Both approaches have +ves and -ves. At the end it depends what you want to do. i.e., do you need a Cray or a Connection-Machine to solve a particular problem?

Certainly CUDA is still close enough to the metal to keep out all those brought up on "quiche" languages. I expect this to change in the near future...

propseeker · Aug 26, 2010

Quote from WinstonTJ:

There are quad socket motherboards that accept FOUR, SIX-CORE CPUs... that's 24 cores on one motherboard, why would you ever want to go this route when you can put 2-4 Xeon/AMD CPUs with 2-6 cores each into a single motherboard...???

nvidia's new fermi board has around 450 cores. you can fit 4 in a 4slot pci server. so 1800 highly specialized cores vs 24 general purpose. if you have problems that are highly parallel and aren't too memory intensive (ie trading problems), it can be worth it to muck around in specialized code.

having said that, i think once intel gets sandy bridge out, nvidia's days of providing cheap super-computing power are numbered. unless nvidia can pull a rabbit out of its hat, end of 2011 will be the beginning of the end for cuda.

Equalizer · Aug 26, 2010

Hmm... are they really comparable? We are talking completely different architecture and number of cores here. No?

dloyer · Aug 26, 2010

GPU's are just chips optimized for the problem they are designed to solve. If your problem fits, then it is hard to beat.

Much of the space on an general CPU is dedicated to cache. Most of the space on a GPU is dedicated to cores. Basic trade off.

A lot of this is about memory bandwidth and latency. General CPU loads have lots of random memory access so need the big cache. GPU loads can stream data so can use a wide path to memory and hide latncy by executing other threads while waiting for a memory request.

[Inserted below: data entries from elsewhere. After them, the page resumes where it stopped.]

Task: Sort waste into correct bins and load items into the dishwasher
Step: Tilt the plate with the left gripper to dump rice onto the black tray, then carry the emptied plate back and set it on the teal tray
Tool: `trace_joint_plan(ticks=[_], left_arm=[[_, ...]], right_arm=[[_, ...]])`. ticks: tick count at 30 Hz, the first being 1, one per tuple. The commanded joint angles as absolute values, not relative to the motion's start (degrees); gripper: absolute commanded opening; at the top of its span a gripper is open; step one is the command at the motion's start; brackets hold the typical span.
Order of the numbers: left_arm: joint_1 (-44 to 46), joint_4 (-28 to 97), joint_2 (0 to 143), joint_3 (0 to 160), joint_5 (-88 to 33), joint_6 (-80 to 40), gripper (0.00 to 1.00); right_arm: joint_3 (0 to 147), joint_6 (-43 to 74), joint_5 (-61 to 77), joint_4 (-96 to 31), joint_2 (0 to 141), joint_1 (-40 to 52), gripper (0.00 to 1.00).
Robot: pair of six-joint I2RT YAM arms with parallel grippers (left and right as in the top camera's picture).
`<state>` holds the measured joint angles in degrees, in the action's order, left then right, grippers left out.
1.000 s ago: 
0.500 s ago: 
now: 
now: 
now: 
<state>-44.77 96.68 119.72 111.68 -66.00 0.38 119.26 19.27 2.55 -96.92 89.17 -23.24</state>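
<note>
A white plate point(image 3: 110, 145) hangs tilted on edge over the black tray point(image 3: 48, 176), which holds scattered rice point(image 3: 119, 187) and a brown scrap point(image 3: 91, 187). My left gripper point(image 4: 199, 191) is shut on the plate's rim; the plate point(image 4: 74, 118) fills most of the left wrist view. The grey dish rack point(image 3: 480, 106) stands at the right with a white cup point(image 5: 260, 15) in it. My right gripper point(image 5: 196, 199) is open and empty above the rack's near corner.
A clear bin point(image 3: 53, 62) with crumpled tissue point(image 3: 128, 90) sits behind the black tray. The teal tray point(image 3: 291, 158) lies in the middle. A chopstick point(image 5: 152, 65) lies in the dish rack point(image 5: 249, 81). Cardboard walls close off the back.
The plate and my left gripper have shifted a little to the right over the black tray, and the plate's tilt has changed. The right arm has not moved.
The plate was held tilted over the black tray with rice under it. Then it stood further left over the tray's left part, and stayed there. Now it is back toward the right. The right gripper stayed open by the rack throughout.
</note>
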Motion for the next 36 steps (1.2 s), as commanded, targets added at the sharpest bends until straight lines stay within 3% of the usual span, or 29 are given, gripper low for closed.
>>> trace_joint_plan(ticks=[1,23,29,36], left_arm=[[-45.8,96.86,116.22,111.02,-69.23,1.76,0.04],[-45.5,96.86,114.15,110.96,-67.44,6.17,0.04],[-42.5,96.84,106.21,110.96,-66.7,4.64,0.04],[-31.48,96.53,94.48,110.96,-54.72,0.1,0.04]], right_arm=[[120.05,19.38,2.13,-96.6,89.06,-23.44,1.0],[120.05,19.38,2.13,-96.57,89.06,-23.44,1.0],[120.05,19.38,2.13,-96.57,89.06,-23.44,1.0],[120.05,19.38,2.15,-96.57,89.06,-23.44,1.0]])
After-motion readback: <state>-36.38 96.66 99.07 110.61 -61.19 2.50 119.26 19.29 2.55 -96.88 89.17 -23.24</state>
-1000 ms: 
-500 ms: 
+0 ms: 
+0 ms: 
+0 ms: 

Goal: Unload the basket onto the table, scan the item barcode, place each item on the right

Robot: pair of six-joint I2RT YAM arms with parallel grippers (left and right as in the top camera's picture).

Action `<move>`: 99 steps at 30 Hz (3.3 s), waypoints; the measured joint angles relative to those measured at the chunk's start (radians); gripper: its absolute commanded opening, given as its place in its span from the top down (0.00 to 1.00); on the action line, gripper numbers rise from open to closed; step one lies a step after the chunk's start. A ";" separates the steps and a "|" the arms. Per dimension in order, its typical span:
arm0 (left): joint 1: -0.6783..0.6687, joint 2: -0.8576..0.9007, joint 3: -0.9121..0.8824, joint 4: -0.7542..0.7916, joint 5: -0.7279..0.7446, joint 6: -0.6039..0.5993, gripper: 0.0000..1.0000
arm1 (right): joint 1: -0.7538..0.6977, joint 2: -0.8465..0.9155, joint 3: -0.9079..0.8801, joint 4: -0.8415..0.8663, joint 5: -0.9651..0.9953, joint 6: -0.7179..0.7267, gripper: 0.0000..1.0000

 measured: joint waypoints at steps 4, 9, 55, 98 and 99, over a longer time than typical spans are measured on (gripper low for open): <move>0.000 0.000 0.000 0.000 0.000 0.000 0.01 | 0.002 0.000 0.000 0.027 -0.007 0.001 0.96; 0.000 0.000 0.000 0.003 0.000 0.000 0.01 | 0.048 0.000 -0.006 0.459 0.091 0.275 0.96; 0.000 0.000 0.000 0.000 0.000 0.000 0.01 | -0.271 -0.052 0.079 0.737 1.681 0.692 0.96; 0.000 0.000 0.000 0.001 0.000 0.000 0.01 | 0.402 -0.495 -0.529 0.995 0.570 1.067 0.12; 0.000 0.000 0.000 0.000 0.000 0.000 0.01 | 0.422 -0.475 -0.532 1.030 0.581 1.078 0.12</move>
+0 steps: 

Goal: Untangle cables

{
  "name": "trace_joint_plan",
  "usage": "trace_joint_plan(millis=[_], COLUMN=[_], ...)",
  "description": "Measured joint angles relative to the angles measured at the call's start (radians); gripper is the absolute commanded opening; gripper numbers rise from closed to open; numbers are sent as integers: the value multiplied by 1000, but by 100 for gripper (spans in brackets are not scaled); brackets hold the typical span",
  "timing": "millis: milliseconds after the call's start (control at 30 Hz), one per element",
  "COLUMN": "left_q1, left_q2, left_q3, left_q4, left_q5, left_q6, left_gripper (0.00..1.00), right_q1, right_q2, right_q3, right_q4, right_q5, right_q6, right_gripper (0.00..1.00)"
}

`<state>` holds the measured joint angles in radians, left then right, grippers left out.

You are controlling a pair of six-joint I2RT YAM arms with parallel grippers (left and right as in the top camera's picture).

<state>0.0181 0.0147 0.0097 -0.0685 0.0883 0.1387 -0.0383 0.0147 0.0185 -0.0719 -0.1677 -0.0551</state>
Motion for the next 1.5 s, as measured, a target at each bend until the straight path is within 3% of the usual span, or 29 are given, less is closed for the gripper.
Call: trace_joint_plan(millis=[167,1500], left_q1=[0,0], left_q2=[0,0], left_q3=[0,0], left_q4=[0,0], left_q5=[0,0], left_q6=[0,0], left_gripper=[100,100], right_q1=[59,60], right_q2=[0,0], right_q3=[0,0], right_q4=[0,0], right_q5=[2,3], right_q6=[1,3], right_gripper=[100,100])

The CUDA programing guide covers in detail

Equalizer · Aug 27, 2010

Quote from dloyer:

GPU's are just chips optimized for the problem they are designed to solve. If your problem fits, then it is hard to beat.

My point exactly. I just don't buy the prediction that Intel's new releases will be the end for CUDA and/or NVIDIA. OpenCL, maybe, but for our specific applications which map nicely (and which I can't get into on a public forum), I just can't see how, say, using even a 64-core machine (multi-core-multi-CPU) can beat a GPU/multi-GPU solution.